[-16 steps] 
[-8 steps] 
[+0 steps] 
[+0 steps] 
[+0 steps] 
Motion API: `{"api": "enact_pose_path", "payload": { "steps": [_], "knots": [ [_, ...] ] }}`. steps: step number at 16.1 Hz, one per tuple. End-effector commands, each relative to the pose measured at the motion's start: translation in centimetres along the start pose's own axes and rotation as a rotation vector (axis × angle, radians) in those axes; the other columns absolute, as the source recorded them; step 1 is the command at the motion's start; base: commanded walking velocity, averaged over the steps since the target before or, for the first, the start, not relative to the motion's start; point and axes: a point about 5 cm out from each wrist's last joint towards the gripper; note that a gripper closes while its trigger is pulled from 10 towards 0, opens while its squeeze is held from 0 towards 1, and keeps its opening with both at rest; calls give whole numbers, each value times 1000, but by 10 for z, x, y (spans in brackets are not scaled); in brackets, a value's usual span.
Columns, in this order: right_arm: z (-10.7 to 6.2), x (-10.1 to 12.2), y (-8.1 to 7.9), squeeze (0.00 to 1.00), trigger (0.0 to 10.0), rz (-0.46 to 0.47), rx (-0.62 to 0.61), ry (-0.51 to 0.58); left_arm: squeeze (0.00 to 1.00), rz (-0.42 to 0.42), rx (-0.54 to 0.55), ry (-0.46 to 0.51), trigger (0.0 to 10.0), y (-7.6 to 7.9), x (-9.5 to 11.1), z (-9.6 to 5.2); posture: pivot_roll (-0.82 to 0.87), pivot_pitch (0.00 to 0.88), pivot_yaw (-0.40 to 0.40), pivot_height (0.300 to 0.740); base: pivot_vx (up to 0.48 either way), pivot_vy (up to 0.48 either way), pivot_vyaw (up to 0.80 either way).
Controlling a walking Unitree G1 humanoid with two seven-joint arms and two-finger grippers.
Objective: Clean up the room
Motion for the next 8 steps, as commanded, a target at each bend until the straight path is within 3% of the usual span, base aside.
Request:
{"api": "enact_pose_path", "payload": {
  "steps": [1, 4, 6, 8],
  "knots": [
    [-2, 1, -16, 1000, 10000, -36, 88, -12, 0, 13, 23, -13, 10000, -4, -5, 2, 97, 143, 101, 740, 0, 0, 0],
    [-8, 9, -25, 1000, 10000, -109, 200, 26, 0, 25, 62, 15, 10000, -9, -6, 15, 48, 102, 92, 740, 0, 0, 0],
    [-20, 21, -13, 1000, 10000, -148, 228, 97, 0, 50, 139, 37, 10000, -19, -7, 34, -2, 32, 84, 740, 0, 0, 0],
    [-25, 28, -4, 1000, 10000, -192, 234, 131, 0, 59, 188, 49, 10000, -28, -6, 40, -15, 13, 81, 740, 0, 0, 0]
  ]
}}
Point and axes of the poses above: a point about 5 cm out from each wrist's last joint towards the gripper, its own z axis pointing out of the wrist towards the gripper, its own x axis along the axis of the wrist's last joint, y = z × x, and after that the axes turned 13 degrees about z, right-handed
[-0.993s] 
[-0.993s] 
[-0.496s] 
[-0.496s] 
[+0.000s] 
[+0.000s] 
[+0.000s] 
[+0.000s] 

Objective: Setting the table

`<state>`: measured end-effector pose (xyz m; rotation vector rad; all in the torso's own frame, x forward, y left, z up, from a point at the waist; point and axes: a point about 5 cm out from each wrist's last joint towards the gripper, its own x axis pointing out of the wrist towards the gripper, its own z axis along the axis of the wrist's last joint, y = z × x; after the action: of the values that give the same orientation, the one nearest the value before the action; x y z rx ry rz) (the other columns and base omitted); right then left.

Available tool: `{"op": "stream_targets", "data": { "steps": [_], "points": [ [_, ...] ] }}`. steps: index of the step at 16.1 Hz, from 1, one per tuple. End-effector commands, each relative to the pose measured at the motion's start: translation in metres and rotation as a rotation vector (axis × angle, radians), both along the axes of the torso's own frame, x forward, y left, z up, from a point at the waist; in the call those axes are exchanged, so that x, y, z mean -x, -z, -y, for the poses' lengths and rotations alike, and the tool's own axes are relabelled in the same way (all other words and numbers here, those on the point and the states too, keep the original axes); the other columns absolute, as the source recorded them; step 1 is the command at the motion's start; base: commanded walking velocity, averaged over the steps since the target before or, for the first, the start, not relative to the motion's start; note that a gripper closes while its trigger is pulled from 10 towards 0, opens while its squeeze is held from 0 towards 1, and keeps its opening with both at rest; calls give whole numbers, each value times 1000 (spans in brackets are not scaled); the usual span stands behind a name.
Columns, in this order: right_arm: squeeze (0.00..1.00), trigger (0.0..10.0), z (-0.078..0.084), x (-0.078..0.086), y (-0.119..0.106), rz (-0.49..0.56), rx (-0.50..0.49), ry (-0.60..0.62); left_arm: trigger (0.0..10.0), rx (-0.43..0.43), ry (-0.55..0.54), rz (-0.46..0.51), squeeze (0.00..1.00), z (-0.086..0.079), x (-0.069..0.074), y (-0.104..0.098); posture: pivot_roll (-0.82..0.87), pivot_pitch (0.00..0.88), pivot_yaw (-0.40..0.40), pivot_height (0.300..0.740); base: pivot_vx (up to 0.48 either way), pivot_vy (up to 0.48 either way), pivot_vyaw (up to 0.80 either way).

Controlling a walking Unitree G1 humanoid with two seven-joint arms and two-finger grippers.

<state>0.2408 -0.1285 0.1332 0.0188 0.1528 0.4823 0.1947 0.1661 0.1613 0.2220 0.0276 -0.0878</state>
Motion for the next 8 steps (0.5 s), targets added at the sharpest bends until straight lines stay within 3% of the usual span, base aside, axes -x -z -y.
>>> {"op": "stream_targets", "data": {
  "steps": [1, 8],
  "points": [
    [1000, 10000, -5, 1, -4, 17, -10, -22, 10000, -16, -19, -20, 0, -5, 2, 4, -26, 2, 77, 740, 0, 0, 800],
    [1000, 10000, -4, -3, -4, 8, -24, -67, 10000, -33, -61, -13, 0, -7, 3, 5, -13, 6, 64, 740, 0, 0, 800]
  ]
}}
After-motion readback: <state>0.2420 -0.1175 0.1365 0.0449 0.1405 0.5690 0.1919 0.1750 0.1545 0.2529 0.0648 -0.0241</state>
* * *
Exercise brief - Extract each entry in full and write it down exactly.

Reply to the task -
[-16 steps] 
[-8 steps] 
[+0 steps] 
[+0 steps] 
[+0 steps] 
Motion API: `{"api": "enact_pose_path", "payload": { "steps": [_], "knots": [ [_, ...] ] }}`. steps: step number at 16.1 Hz, one per tuple. End-effector commands, each relative to the pose measured at the motion's start: translation in centimetres along the start pose's own axes and rotation as a rotation vector (axis × angle, radians) in those axes; the other columns absolute, as the source recorded them; step 1 is the command at the motion's start; base: commanded walking velocity, averaged over the steps since the target before or, for the first, the start, not relative to the motion's start; point and axes: a point about 5 cm out from each wrist's last joint towards the gripper; note that a gripper closes while its trigger is pulled from 10 towards 0, opens while its squeeze is held from 0 towards 1, and keeps its opening with both at rest; calls give whole numbers, each value times 1000, but by 10 for z, x, y (spans in brackets are not scaled); in brackets, a value's usual span.
Columns, in this order: right_arm: z (-10.7 to 6.2), x (-10.1 to 12.2), y (-8.1 to 7.9), squeeze (0.00 to 1.00), trigger (0.0 to 10.0), rz (-0.46 to 0.47), rx (-0.62 to 0.61), ry (-0.51 to 0.58); left_arm: squeeze (0.00 to 1.00), rz (-0.42 to 0.42), rx (-0.54 to 0.55), ry (-0.46 to 0.51), trigger (0.0 to 10.0), y (-7.6 to 7.9), x (-9.5 to 11.1), z (-9.6 to 5.2); posture: pivot_roll (-0.82 to 0.87), pivot_pitch (0.00 to 0.88), pivot_yaw (-0.40 to 0.40), pivot_height (0.300 to 0.740); base: pivot_vx (up to 0.48 either way), pivot_vy (up to 0.48 either way), pivot_vyaw (up to 0.80 either way).
Controlling a walking Unitree G1 humanoid with two seven-joint arms and two-finger grippers.
Objective: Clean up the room
Motion for the next 8 steps, as commanded, a target at each bend until the straight path is within 3% of the usual span, base aside.
Request:
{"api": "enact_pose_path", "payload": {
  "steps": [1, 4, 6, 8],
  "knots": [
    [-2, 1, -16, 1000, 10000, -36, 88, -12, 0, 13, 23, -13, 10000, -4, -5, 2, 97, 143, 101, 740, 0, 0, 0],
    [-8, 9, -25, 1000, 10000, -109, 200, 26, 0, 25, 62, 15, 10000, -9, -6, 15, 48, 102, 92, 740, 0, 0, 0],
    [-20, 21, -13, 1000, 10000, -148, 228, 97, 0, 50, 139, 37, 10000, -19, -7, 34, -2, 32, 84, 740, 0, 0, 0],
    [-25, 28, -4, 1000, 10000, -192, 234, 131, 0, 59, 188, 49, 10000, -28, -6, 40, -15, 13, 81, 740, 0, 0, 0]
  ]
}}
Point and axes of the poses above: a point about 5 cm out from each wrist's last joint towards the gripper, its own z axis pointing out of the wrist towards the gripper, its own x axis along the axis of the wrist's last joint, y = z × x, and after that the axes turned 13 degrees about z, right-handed
[-0.993s] 
[-0.993s] 
[-0.496s] 
[-0.496s] 
[+0.000s] 
[+0.000s] 
[+0.000s] 
[+0.000s] 

Objective: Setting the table

`<state>`: measured end-effector pose (xyz m; rotation vector rad; all in the torso's own frame, x forward, y left, z up, from a point at the waist; point and axes: a point about 5 cm out from each wrist's last joint towards the gripper, its own x axis pointing out of the wrist towards the gripper, its own z axis along the axis of the wrist's last joint, y = z × x; after the action: of the values that give the same orientation, the one nearest the value before the action; x y z rx ry rz) (the other columns and base omitted); right then left.

Available tool: `{"op": "stream_targets", "data": { "steps": [_], "points": [ [_, ...] ] }}`. steps: index of the step at 16.1 Hz, from 1, one per tuple. End-effector commands, each relative to the pose measured at the motion's start: translation in metres and rotation as a rotation vector (axis × angle, radians), both along the axes of the torso's own frame, x forward, y left, z up, from a point at the waist; in the call those axes are exchanged, so that x, y, z mean -x, -z, -y, for the poses' lengths and rotations alike, and the tool's own axes are relabelled in the same way (all other words and numbers here, those on the point and the states too, keep the original axes); the other columns absolute, as the source recorded them; step 1 is the command at the motion's start; base: commanded walking velocity, averaged over the steps since the target before or, for the first, the start, not relative to the motion's start; note that a gripper closes while its trigger is pulled from 10 towards 0, opens while its squeeze is held from 0 towards 1, and keeps its opening with both at rest; calls give whole numbers, each value times 1000 (spans in brackets are not scaled); the usual span stands behind a name.
Columns, in this order: right_arm: squeeze (0.00..1.00), trigger (0.0..10.0), z (-0.078..0.084), x (-0.078..0.086), y (-0.119..0.106), rz (-0.49..0.56), rx (-0.50..0.49), ry (-0.60..0.62); left_arm: trigger (0.0..10.0), rx (-0.43..0.43), ry (-0.55..0.54), rz (-0.46..0.51), squeeze (0.00..1.00), z (-0.086..0.079), x (-0.069..0.074), y (-0.104..0.098); posture: pivot_roll (-0.82..0.87), pivot_pitch (0.00..0.88), pivot_yaw (-0.40..0.40), pivot_height (0.300..0.740); base: pivot_vx (up to 0.48 either way), pivot_vy (up to 0.48 either way), pivot_vyaw (up to 0.80 either way).

Controlling a walking Unitree G1 humanoid with two seven-joint arms and two-finger grippers.

<state>0.2408 -0.1285 0.1332 0.0188 0.1528 0.4823 0.1947 0.1661 0.1613 0.2220 0.0276 -0.0878</state>
Motion for the next 8 steps (0.5 s), targets added at the sharpest bends until straight lines stay within 3% of the usual span, base aside, axes -x -z -y.
>>> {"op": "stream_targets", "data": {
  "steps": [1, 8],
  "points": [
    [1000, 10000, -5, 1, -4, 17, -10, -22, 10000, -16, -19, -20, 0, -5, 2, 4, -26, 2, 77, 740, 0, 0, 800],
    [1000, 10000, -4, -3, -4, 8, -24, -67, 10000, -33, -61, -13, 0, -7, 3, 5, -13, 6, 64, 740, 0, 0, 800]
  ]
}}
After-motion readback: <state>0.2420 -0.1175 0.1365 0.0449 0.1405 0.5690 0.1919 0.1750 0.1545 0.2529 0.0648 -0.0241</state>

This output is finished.